Share your dilemmas and get honest opinions from other Mumsnetters.

to think DSM 5 will be shit because psychiatry is a pile of misogynistic wank anyway ?

55 replies

Mitchy1nge · 13/05/2013 19:16

even they seem to think so DSM doesn't matter

plus it looked nicer with Roman numerals

OP posts:
moisturiser · 17/05/2013 13:24

'recognizing some people do tend to catastrophize or ruminate about symptoms, excessively preoccupy or be disabled by their physical symptoms regardless of the cause and could benefit from a psychological approach.'

But as someone with chronic pain, I just find that so offensive. It strikes me that as someone who has pain for 20 years, severe pain at times, and in a situation where the medical profession has taken little interest (I've had procedures, been to pain clinics but very little has helped and all doctors have ended up telling me to go away and just lump it) I have a right to, at times, be consumed by my pain. It is natural that I am pre-occupied with it. It is a complete bastard of a thing to live with.

If the psychiatric profession said 'pain is massively difficult to live with and suffers could benefit from a psychological approach' I'd feel differently. I totally agree with that in fact. Counselling has helped me hugely. How you word it though makes people in pain sound, well, hysterical. What right does anyone in a position of power have to say that 'patient x came to me and complained they are in pain (er, what else should they be doing in a medical appointment, talking about the good things in their life?), they catastrophize it and ruminate excessively on it? Walk a mile in a patient's shoes before casting judgment. Chronic pain often feels like it is ignored and minimised by society and the medical profession. That isn't helped by the fact it is invisible. As a sufferer, I feel like I deserve support, not to be told I'm excessively pre-occupied by it (which, incidentally, I'm not)

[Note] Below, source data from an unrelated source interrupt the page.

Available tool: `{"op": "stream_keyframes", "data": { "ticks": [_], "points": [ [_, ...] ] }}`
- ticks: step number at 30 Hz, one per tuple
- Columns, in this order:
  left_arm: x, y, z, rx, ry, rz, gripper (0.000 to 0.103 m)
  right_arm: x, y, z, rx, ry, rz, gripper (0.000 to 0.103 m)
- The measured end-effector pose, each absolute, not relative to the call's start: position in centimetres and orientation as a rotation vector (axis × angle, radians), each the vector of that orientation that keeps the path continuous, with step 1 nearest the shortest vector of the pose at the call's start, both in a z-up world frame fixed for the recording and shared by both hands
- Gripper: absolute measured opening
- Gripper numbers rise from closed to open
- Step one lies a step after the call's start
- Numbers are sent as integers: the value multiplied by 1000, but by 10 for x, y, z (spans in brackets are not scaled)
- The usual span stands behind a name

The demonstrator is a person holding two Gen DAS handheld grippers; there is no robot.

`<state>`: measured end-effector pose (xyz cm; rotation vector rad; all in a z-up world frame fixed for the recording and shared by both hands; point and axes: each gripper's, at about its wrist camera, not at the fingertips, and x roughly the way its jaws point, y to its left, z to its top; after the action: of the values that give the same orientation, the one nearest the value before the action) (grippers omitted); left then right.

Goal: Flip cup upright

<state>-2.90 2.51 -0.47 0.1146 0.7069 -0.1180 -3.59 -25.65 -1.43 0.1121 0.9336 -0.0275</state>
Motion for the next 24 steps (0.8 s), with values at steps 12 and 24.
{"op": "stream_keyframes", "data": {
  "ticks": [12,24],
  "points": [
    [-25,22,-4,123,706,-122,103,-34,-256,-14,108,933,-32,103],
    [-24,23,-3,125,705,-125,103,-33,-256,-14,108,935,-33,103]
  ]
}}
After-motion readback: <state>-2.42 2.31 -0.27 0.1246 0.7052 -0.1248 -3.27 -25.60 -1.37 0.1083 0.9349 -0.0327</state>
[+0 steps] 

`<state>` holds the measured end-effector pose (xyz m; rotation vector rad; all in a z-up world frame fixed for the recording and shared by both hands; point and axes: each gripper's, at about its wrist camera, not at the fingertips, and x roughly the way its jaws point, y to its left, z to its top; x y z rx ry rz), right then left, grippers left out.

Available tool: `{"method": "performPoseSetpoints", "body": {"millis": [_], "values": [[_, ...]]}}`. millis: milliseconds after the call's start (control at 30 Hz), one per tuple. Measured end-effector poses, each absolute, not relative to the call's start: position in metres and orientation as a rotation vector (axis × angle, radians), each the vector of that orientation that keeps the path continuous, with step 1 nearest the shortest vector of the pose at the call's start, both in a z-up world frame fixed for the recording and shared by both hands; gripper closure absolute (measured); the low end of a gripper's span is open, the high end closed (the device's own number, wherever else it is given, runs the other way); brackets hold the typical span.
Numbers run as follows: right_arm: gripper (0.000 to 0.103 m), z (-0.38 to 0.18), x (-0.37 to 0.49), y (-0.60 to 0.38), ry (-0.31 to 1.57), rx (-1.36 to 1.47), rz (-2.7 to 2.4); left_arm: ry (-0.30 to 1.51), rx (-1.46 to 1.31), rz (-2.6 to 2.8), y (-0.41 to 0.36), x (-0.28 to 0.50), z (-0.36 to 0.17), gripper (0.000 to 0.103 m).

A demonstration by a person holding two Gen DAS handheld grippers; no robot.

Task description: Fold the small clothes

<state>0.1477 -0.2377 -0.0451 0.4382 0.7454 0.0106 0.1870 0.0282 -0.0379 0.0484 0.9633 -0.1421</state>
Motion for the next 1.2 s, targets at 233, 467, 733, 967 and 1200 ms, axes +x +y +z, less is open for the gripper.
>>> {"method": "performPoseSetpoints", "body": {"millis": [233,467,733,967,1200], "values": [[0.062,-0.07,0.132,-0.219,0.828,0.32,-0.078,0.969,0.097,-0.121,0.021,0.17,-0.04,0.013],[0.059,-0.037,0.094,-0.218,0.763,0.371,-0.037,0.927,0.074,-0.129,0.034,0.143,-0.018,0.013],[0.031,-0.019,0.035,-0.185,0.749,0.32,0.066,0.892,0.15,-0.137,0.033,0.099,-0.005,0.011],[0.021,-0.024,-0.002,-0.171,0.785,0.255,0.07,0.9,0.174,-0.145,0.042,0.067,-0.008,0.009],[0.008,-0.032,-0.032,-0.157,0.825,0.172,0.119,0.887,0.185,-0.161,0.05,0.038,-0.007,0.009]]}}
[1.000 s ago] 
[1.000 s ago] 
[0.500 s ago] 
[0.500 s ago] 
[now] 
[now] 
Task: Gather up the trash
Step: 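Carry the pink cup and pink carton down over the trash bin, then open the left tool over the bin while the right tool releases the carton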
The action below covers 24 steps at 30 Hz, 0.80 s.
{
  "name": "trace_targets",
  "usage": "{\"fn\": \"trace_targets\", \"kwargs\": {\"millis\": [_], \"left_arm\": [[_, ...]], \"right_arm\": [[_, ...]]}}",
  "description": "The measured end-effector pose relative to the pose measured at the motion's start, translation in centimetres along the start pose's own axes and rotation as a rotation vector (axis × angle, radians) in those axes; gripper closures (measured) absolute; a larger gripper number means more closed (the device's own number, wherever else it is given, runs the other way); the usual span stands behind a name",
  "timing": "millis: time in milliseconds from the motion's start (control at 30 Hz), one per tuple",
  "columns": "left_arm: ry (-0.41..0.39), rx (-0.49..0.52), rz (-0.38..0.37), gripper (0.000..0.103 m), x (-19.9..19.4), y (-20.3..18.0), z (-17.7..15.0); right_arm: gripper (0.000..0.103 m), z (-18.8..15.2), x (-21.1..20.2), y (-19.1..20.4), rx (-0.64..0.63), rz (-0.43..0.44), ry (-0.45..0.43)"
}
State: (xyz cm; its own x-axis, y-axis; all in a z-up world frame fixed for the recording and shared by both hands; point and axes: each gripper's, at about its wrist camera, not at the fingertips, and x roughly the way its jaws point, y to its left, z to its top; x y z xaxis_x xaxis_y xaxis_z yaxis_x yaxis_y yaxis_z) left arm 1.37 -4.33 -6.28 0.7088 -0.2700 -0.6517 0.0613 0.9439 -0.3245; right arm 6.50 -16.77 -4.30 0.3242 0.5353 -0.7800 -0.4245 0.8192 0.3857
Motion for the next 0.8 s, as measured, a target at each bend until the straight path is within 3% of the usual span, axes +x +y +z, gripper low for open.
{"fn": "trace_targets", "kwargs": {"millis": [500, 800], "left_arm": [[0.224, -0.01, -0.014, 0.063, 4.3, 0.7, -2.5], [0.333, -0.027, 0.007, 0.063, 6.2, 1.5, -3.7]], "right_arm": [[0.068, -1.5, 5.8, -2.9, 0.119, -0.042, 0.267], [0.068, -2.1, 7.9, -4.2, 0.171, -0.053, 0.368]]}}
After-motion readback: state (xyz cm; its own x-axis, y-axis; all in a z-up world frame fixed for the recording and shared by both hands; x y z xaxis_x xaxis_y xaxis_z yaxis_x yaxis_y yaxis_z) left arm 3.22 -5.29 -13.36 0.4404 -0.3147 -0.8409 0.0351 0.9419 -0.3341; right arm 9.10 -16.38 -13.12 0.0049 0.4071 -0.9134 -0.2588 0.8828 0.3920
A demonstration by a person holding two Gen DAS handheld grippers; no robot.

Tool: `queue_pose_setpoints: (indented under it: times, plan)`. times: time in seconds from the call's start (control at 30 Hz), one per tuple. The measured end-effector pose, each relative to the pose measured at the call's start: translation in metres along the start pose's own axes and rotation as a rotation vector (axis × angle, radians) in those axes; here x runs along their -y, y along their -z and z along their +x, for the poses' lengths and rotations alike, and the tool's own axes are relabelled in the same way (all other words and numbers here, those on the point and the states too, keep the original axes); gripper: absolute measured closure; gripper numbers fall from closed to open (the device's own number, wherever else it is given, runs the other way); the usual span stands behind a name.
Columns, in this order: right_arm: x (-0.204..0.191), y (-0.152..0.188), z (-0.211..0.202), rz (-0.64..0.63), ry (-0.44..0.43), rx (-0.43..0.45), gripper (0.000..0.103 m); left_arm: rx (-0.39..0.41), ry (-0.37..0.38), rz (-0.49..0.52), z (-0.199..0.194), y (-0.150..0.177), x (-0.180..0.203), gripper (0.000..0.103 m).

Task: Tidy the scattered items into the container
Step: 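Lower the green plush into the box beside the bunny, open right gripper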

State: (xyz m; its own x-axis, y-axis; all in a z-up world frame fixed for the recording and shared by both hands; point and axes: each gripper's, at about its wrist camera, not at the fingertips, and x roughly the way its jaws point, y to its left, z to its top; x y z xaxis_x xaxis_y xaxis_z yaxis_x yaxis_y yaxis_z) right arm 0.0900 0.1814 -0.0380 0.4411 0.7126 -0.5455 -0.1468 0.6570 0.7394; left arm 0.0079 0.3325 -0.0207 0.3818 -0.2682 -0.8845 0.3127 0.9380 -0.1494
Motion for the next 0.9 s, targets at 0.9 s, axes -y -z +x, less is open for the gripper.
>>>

moisturiser · 17/05/2013 13:30

I should add, cancer patients don't, if they go to their doctors with concerns about their cancer, get referred to psychiatrists who diagnose them as 'ruminating on their pain in a pathological manner,' say. There would be outrage. There concerns are quite rightly taken seriously.

So why are patients with chronic pain different? Because at present, the medical profession is kind of at a loss to adequately deal with chronic pain, I'm betting and it's easier to blame the patient.

ParsingFancy · 17/05/2013 13:59

Yes, moisturiser, there's a tendency for the psychological approach to be instead of fixing the organic cause.

The problem is defined as being, not that the patient is in pain, but that the patient is complaining of being in pain.

moisturiser · 17/05/2013 17:06

Yes, and how does a doctor then differentiate between someone who is upset at being in pain because they are genuinely in terrible pain, and someone who is ruminating about it and being more negative than other people in similar amounts of pain?

The diagnosis involves a massive presumption on the doctor's part when they can't really know.